For the entries below, the expected answer is the line with "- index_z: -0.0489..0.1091", the line with "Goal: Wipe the", and every line between them, exactly as written, and nothing more.

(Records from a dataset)

Segment Open

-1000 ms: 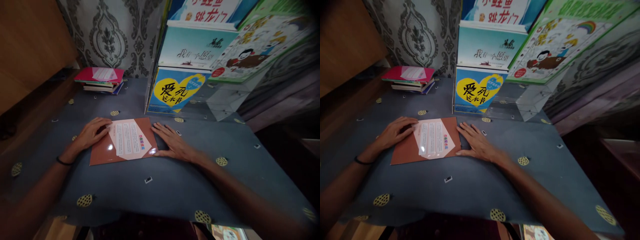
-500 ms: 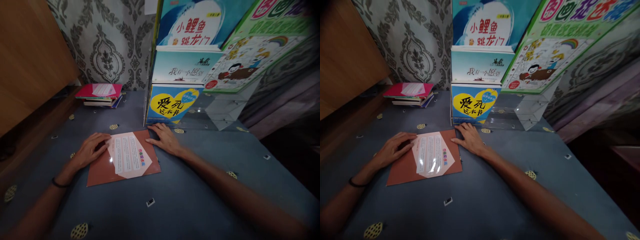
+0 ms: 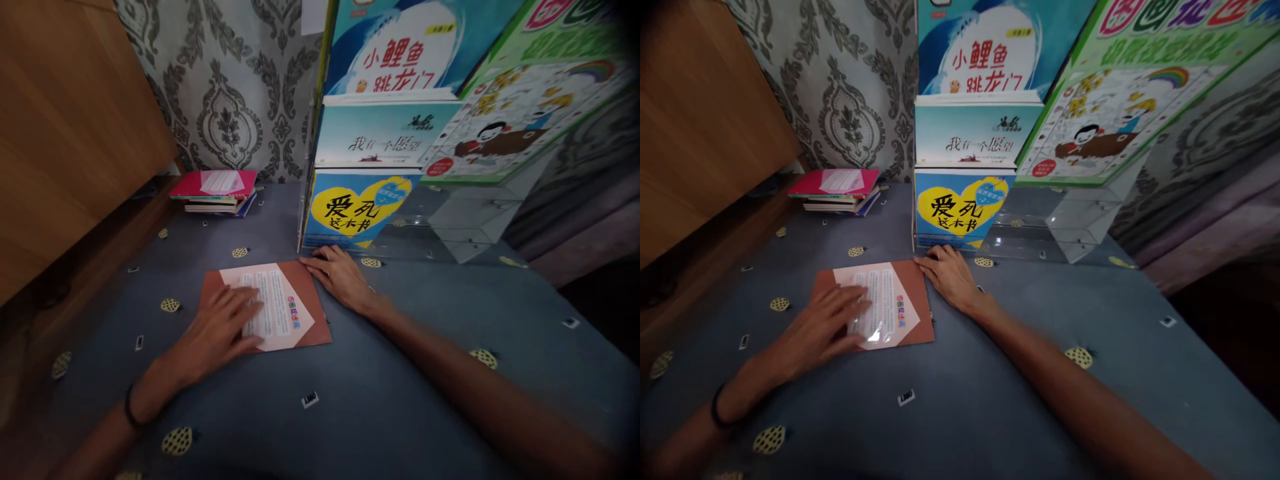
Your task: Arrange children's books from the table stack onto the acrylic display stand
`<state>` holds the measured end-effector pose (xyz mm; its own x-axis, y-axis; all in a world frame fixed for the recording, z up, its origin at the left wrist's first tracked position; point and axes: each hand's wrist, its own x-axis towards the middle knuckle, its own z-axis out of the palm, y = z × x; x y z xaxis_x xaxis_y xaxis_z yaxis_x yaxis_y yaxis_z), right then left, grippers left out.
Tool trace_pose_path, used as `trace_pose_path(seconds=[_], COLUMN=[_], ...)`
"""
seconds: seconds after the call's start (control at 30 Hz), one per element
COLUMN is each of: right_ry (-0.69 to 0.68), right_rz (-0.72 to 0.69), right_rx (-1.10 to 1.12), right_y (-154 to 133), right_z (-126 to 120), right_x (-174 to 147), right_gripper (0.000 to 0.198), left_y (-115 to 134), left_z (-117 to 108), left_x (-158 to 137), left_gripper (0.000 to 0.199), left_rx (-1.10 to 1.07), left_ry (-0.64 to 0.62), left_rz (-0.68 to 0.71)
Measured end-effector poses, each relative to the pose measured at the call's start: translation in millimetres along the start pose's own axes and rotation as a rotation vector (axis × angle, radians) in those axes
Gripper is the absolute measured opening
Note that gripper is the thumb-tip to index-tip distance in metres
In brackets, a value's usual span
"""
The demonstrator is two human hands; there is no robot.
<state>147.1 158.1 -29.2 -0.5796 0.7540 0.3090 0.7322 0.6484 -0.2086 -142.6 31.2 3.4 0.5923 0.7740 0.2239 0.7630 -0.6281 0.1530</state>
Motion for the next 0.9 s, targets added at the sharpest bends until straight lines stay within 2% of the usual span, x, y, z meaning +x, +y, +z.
trace_pose_path(seconds=[0.07, 0.13, 0.3, 0.43, 0.57, 0.63, 0.7, 0.83, 0.9], right_ry=[0.002, -0.003, -0.019, -0.032, -0.078, -0.1, -0.109, -0.078, -0.064], right_rz=[-0.006, -0.011, -0.012, -0.025, -0.086, -0.082, -0.064, -0.07, 0.024], right_rx=[-0.014, -0.034, -0.041, 0.016, 0.152, 0.223, 0.299, 0.54, 0.743], right_y=[-0.4, -1.5, -5.6, -8.5, -10.1, -9.8, -8.6, -7.0, -9.5], right_z=[0.2, 0.0, -1.3, -3.1, -5.8, -7.7, -9.8, -14.0, -16.0], right_x=[-0.2, -0.7, -2.9, -4.8, -5.5, -6.0, -6.9, -8.3, -8.2], right_gripper=[0.041, 0.042, 0.043, 0.044, 0.046, 0.049, 0.052, 0.064, 0.068], left_y=[15.5, 22.4, 25.0, 31.9, 35.5, 37.1, 39.3, 40.2, 37.4], left_z=[2.7, 4.5, 8.1, 8.5, -1.0, -9.3, -19.1, -40.7, -51.1], left_x=[-3.3, -4.5, -5.5, -8.3, -5.7, -3.2, -1.3, 1.6, 3.4], left_gripper=[0.06, 0.064, 0.055, 0.04, 0.041, 0.037, 0.031, 0.024, 0.03], left_rx=[-0.006, 0.023, 0.164, 0.285, 0.253, 0.135, -0.017, -0.341, -0.533], left_ry=[-0.048, -0.062, -0.07, -0.094, -0.098, -0.109, -0.103, 0.044, 0.122], left_rz=[0.021, 0.023, 0.109, 0.175, 0.196, 0.139, 0.019, -0.249, -0.376])
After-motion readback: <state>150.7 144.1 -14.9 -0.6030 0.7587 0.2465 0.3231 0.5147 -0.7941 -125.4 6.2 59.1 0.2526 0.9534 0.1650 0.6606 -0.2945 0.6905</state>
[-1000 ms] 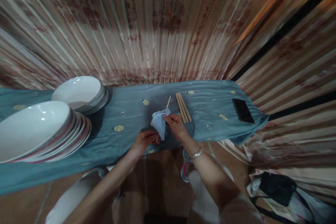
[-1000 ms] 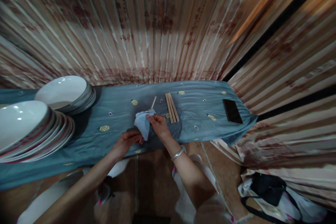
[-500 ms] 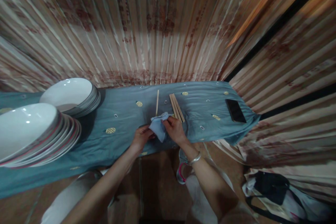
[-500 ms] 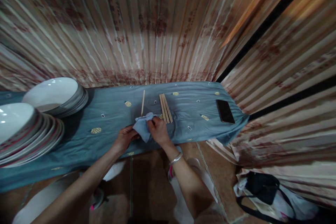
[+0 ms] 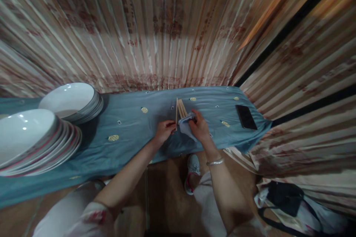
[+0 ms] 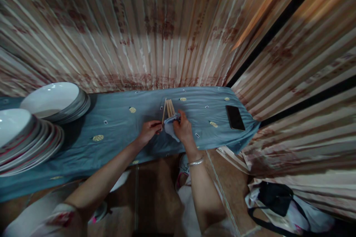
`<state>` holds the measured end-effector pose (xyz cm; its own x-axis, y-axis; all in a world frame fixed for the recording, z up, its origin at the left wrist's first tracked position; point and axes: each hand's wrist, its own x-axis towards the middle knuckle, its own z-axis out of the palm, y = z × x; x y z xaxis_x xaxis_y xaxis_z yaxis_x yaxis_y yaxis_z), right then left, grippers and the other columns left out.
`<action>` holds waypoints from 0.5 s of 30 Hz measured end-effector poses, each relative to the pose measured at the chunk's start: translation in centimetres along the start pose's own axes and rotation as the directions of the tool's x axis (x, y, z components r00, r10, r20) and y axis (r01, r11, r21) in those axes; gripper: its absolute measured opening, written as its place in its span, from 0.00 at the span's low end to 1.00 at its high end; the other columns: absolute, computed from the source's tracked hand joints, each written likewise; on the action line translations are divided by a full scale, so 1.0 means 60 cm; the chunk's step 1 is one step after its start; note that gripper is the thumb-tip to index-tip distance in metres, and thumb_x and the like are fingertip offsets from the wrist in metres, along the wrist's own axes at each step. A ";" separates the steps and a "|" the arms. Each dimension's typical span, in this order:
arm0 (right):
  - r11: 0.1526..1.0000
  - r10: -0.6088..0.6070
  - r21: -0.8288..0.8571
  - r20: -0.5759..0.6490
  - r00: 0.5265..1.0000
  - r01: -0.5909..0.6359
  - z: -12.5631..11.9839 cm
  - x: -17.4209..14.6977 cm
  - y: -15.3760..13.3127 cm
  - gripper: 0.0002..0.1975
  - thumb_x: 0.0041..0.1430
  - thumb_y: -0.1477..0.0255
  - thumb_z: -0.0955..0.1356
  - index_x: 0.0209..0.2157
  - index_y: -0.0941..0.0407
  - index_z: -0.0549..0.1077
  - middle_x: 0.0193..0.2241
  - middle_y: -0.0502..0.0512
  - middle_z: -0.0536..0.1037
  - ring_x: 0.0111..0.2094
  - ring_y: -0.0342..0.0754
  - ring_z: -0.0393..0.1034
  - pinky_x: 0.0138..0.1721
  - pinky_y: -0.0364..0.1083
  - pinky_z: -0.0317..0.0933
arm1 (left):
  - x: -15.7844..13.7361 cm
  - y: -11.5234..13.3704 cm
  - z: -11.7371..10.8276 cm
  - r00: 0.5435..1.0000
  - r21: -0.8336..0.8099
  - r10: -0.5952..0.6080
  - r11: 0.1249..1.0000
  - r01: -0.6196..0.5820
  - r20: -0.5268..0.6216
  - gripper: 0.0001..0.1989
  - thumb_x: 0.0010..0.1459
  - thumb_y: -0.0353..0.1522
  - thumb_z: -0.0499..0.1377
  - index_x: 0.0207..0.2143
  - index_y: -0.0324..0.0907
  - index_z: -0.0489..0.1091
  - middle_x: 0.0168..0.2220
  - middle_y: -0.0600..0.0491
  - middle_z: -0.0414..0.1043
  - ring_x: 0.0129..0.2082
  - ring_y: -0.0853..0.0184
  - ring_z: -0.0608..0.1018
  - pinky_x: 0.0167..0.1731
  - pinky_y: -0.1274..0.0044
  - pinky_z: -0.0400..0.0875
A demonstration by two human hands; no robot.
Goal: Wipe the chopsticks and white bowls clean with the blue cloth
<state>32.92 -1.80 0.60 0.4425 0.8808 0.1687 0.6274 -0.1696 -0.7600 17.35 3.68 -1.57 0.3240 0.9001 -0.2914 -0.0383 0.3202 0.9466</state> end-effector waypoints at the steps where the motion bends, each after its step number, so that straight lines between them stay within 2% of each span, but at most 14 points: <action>1: 0.999 -0.014 -0.044 0.017 1.000 0.015 -0.003 0.000 0.002 0.28 0.51 0.76 0.63 0.56 0.60 0.67 0.42 0.61 0.79 0.40 0.54 0.74 0.45 0.50 0.64 | 0.004 -0.002 0.005 1.000 0.016 -0.003 1.000 0.003 -0.003 0.06 0.42 0.29 0.66 0.26 0.37 0.74 0.17 0.58 0.71 0.18 0.72 0.72 0.18 0.81 0.64; 5: 0.986 -0.058 -0.152 0.065 0.996 0.068 -0.007 0.001 0.009 0.26 0.51 0.79 0.62 0.54 0.57 0.70 0.48 0.61 0.78 0.48 0.55 0.72 0.51 0.50 0.62 | 0.011 -0.009 0.016 1.000 0.061 -0.008 0.998 0.009 -0.020 0.04 0.46 0.26 0.64 0.28 0.37 0.73 0.17 0.58 0.70 0.17 0.72 0.72 0.20 0.80 0.68; 10: 0.971 -0.029 -0.232 0.117 0.993 0.056 -0.008 0.000 0.004 0.25 0.53 0.79 0.62 0.54 0.59 0.71 0.47 0.63 0.78 0.47 0.56 0.73 0.51 0.51 0.63 | 0.015 -0.012 0.021 1.000 0.132 -0.020 0.991 0.022 -0.016 0.05 0.49 0.22 0.62 0.31 0.35 0.73 0.18 0.59 0.69 0.18 0.73 0.73 0.21 0.80 0.71; 15: 0.957 -0.006 -0.289 0.100 0.995 0.035 -0.027 0.006 0.007 0.24 0.55 0.78 0.62 0.54 0.60 0.71 0.47 0.62 0.79 0.47 0.56 0.74 0.51 0.51 0.64 | 0.031 -0.008 0.027 0.998 0.252 -0.058 0.966 0.053 0.015 0.09 0.50 0.21 0.63 0.36 0.34 0.74 0.20 0.58 0.71 0.17 0.73 0.74 0.20 0.81 0.71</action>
<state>34.34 -2.27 1.36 0.3723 0.9217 0.1092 0.8006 -0.2594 -0.5402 19.52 4.73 -2.36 0.3398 0.8753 -0.3441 0.2186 0.2824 0.9341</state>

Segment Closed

Written solution.
  - index_z: -0.0489..0.1091
  - middle_x: 0.0168..0.2220
  - middle_y: -0.0600..0.0491
  - middle_z: -0.0414..0.1043
  - ring_x: 0.0129..0.2082
  - ring_y: -0.0853..0.0184
  - ring_z: -0.0608..0.1018
  - pinky_x: 0.0167..0.1731
  - pinky_y: -0.1274..0.0044
  - pinky_z: -0.0400..0.0875
A demonstration by two human hands; no robot.
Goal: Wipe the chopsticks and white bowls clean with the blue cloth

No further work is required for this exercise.